A “Robin Hood” where The Sheriff of Nottingham and Guy of Gisborne are TWO different characters. A “Robin Hood” with a Friar Tuck who is not jolly or plump with dietary corruption. A “Robin Hood” with no “Merry Men,” no “Little John,” where Sherwood Forest is an afterthought — at best.

Turning the original English rebel into an icon fighting the global wealth oligarchy, “the people” rallying around him like Antifa protesters (Medieval Molotov Cocktails at the ready), the venal One Percent of East and West in collusion against the rest of us? That’s something I could get behind, or could have been.

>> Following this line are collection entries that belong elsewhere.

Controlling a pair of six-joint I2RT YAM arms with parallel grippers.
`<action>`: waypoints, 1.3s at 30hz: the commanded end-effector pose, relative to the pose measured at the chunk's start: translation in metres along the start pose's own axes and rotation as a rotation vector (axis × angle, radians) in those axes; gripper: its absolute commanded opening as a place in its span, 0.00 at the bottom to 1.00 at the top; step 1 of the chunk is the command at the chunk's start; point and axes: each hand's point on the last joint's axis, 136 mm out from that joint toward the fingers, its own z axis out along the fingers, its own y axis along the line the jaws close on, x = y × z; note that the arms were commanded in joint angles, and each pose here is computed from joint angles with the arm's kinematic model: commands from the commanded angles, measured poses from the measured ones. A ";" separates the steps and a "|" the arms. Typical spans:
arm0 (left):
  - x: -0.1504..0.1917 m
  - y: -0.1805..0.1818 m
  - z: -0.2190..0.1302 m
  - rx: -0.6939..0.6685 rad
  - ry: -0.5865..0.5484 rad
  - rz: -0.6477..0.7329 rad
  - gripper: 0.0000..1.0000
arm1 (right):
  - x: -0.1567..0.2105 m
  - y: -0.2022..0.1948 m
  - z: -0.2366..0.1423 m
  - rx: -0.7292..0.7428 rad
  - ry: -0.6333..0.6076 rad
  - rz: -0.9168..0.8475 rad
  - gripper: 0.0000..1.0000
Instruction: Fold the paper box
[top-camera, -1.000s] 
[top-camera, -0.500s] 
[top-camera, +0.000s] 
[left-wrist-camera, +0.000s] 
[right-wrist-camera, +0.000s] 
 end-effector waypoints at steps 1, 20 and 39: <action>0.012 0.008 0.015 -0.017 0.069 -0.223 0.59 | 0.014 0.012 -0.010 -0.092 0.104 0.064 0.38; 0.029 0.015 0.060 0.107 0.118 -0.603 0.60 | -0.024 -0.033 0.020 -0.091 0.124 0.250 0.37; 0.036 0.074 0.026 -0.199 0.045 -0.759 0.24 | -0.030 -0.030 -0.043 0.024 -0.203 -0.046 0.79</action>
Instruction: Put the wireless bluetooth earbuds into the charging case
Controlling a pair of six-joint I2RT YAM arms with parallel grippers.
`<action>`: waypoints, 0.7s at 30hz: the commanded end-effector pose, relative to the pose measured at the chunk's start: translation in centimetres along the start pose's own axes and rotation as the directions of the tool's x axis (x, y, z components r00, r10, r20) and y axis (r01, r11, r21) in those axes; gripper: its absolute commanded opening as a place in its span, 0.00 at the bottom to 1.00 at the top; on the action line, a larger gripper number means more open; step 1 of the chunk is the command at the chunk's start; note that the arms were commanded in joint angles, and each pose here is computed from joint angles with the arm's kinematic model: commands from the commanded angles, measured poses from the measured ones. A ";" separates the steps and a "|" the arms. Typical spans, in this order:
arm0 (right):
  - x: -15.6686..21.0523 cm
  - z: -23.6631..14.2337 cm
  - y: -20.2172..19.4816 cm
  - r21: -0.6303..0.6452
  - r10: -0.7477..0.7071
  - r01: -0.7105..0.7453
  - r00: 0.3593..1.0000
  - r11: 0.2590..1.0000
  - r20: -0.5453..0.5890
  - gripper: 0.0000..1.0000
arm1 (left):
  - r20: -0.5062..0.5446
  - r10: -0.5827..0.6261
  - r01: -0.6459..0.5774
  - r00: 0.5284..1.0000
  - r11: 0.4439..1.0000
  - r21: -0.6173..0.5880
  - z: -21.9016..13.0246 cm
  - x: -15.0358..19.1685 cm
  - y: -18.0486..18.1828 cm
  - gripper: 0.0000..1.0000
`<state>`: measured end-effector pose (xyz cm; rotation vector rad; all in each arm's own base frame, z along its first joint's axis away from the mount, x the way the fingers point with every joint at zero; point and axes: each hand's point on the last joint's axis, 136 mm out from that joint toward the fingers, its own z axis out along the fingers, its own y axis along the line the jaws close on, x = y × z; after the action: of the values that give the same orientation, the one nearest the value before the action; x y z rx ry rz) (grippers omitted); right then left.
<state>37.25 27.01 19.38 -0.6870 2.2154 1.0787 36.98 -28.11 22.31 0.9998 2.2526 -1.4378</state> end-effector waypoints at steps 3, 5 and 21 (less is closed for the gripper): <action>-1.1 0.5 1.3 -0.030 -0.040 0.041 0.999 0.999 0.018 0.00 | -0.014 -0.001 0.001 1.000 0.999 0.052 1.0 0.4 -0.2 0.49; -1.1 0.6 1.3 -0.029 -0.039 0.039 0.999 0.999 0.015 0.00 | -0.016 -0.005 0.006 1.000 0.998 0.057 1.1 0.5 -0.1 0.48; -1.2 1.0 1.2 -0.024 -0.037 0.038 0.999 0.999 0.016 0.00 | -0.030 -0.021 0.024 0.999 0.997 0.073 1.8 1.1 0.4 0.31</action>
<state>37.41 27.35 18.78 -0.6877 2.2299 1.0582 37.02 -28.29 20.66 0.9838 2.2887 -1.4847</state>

Line up two Oscar winners (Jamie Foxx, F. Murray Abraham) to class up the cast, hire EveryBADMan Ben Mendelsohn as the heavy — I’m OK with that, too.

But so much just feels and plays wrong, tin-eared and foolish. Remember these screenwriters — Ben Chandler and David James Kelly. There’s a reason they have no other credits.

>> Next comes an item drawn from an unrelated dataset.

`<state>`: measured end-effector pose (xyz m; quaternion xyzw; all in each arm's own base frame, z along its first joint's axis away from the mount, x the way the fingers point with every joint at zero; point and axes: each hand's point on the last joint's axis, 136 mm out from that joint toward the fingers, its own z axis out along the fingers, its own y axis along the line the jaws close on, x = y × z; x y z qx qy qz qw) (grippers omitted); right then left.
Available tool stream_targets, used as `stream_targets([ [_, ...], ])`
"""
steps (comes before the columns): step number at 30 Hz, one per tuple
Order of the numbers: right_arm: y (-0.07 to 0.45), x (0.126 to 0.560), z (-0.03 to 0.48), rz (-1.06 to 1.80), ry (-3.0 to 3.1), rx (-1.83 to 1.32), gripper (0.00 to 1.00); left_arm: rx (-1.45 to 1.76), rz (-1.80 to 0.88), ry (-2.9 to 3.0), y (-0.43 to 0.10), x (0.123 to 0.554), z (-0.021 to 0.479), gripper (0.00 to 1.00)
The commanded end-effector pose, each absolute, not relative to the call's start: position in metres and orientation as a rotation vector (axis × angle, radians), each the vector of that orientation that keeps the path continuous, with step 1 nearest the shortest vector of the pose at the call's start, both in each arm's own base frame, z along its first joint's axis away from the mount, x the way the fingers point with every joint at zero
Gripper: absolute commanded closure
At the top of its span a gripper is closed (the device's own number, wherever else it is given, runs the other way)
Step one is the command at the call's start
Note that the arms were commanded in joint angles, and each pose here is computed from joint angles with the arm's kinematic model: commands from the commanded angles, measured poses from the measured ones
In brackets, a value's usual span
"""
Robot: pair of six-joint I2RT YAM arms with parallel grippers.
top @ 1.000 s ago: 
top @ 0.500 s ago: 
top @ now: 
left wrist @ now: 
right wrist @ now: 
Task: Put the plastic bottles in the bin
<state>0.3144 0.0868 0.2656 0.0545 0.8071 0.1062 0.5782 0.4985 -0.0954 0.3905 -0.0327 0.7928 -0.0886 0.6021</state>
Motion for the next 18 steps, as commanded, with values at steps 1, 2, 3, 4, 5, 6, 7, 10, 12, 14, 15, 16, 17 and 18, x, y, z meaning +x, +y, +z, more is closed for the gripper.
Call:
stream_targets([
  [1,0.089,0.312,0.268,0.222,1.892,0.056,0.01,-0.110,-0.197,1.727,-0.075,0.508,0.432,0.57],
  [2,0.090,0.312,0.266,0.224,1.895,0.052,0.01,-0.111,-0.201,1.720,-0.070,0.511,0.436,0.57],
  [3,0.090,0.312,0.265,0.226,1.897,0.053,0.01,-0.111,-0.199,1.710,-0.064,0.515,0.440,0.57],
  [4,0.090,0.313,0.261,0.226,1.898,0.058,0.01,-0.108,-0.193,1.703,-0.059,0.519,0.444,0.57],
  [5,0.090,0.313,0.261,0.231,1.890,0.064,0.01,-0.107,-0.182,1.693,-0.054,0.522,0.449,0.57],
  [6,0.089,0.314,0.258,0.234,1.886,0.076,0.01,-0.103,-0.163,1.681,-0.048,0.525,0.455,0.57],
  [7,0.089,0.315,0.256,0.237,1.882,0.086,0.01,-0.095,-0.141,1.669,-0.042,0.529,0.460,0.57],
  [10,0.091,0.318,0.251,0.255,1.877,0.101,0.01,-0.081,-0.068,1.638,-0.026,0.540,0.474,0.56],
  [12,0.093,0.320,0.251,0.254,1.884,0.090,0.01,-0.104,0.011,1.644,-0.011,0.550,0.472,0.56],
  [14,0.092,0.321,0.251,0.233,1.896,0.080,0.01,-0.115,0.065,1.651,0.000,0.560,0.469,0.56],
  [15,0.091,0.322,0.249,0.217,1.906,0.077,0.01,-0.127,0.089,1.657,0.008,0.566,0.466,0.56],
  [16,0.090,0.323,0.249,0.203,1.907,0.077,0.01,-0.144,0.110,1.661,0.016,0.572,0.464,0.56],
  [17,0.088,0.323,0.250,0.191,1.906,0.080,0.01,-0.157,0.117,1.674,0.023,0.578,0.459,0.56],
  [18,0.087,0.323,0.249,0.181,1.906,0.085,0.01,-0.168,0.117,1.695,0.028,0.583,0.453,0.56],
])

“Forget history,” they have their hero/narrator urge us in the opening. Because they have. This is a Robin out of his own time, shoehorned into ours, and there’s a lot that’s bloody and nothing that’s merry about that.

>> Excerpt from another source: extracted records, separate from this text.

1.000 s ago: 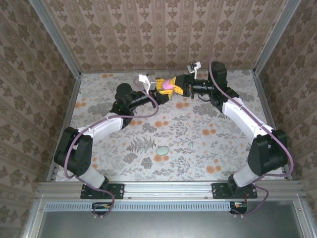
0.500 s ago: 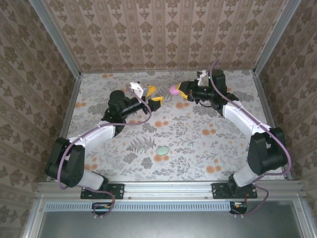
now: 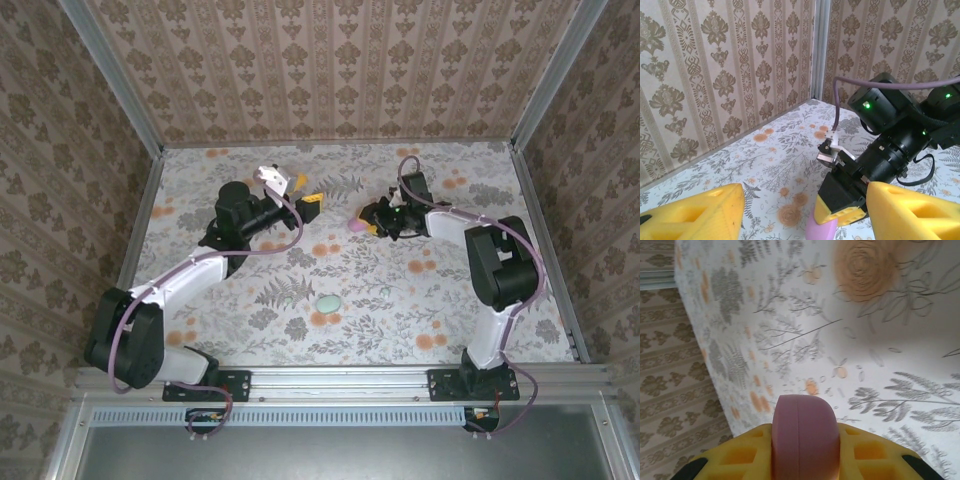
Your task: Insert wireless bluetooth earbuds into charging case
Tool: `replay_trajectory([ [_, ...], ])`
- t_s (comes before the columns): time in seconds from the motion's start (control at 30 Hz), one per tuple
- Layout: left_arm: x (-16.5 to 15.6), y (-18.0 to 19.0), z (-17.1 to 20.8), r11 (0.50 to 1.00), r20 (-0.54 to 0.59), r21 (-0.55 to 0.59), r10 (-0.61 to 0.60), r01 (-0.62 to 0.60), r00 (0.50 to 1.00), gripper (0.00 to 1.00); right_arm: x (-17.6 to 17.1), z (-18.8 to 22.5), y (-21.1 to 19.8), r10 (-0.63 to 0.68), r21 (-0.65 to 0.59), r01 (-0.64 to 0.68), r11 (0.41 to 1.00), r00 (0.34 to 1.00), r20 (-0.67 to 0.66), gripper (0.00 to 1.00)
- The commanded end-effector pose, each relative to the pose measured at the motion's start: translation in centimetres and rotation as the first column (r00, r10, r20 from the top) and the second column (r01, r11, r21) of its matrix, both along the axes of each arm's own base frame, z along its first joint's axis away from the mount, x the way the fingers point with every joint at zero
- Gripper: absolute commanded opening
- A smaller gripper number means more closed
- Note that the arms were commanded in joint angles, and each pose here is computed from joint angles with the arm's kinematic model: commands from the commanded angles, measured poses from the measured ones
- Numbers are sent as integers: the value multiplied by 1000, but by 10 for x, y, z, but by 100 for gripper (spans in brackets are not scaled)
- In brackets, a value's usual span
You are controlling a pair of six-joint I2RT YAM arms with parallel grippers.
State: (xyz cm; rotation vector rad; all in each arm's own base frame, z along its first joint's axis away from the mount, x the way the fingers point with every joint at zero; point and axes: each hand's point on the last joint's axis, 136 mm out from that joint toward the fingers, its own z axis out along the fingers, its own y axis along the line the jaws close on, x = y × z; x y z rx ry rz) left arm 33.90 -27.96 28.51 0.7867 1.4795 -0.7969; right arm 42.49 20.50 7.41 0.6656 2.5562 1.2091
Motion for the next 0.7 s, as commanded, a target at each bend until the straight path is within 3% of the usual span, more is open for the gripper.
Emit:
replay_trajectory([
  [0.0, -3, 6, 12, 999, 44, 13, 30, -30, 999, 66, 3, -17, -4, 0, -57, 0, 998, 1000, 6, 24],
  [0.47, 2, 5, 9, 999, 40, 30, 41, -42, 998, 66, -4, -53, -10, 8, -104, -12, 995, 999, -34, 27],
  [0.67, 3, 5, 9, 999, 39, 30, 42, -43, 998, 66, -14, -60, -18, -13, -126, 5, 992, 998, -64, 35],
])
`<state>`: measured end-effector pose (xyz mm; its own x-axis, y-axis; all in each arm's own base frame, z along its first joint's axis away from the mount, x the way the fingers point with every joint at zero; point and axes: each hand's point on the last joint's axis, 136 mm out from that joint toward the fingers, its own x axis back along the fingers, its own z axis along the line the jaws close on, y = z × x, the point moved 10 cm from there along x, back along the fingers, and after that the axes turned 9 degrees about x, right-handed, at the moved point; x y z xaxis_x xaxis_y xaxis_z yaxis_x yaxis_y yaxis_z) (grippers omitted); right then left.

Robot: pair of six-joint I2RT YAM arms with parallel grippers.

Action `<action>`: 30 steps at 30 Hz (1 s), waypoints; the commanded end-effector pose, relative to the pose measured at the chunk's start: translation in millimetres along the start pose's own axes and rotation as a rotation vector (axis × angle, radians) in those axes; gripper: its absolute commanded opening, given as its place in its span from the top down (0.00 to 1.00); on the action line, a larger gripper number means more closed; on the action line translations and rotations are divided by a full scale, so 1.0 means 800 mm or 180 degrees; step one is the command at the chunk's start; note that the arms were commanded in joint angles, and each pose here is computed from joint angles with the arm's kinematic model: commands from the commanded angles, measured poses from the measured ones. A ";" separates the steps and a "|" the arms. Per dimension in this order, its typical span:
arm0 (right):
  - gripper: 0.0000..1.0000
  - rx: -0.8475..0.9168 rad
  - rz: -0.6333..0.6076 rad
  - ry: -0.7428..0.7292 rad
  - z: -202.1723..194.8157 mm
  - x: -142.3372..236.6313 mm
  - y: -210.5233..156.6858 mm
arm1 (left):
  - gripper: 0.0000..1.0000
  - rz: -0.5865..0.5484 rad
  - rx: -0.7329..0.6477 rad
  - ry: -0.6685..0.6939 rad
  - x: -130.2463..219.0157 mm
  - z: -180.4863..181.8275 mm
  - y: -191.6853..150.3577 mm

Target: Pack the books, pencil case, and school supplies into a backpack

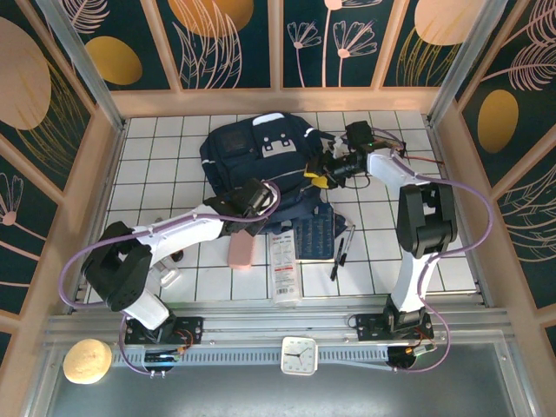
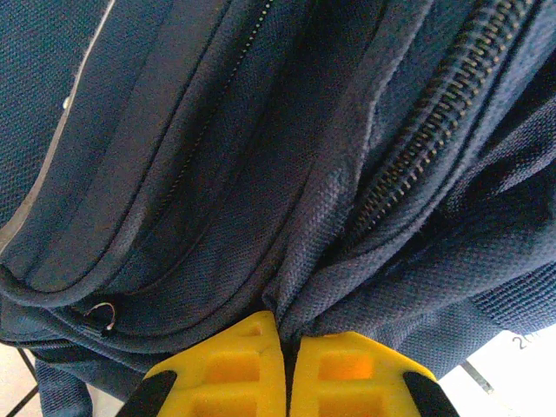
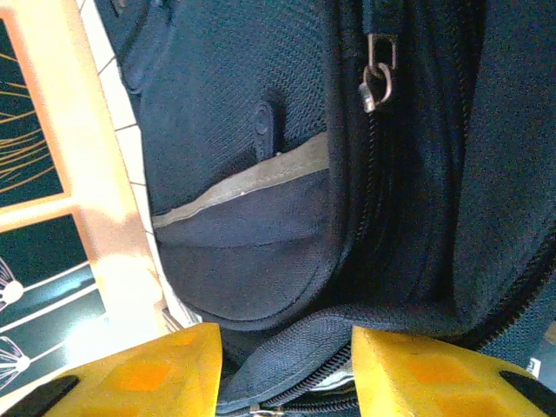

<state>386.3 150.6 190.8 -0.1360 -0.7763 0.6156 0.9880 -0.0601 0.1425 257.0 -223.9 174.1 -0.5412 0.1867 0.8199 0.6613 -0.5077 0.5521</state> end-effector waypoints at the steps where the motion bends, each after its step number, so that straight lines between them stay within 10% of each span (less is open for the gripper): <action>1: 0.55 -0.0006 0.0005 -0.0132 0.001 -0.011 0.005 | 1.00 -0.0164 0.0089 0.0040 0.013 0.008 0.005; 17: 0.50 -0.0853 -0.0431 0.0016 -0.028 -0.018 -0.045 | 1.00 -0.0182 0.0201 0.0107 0.012 0.010 0.008; 30: 0.63 -0.0698 -0.0561 0.0295 -0.002 -0.041 0.008 | 1.00 -0.0270 0.0105 0.0007 0.021 0.010 0.004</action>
<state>382.3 162.7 159.9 -0.2733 -0.7720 0.5739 0.9454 -0.3257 0.0121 255.6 -217.2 177.1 -0.5580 0.1847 0.8090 0.6624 -0.4881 0.5683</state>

Their anachronistic, almost entirely humorless and utterly joyless “Prince of Thieves” has pretty much nothing to recommend it.

I should name the costumer who skimped by telling Mendelsohn to swipe clothes from sci-fi film sets he’s been on, who dresses “The Hood” (It’s what they call him back in Ole England) in Ninja-wear. Every armored soldier, every Crusader and Saracen/Moor fighting in the Near East, every Lady of Court, every peasant looks…wrong.

The machine-gun crossbows, Nazi leather overcoats and high explosives make one long for the historical accuracy of “A Knight’s Tale.”

The plot is such a head-scratcher you need to stop head-scratching once you draw blood.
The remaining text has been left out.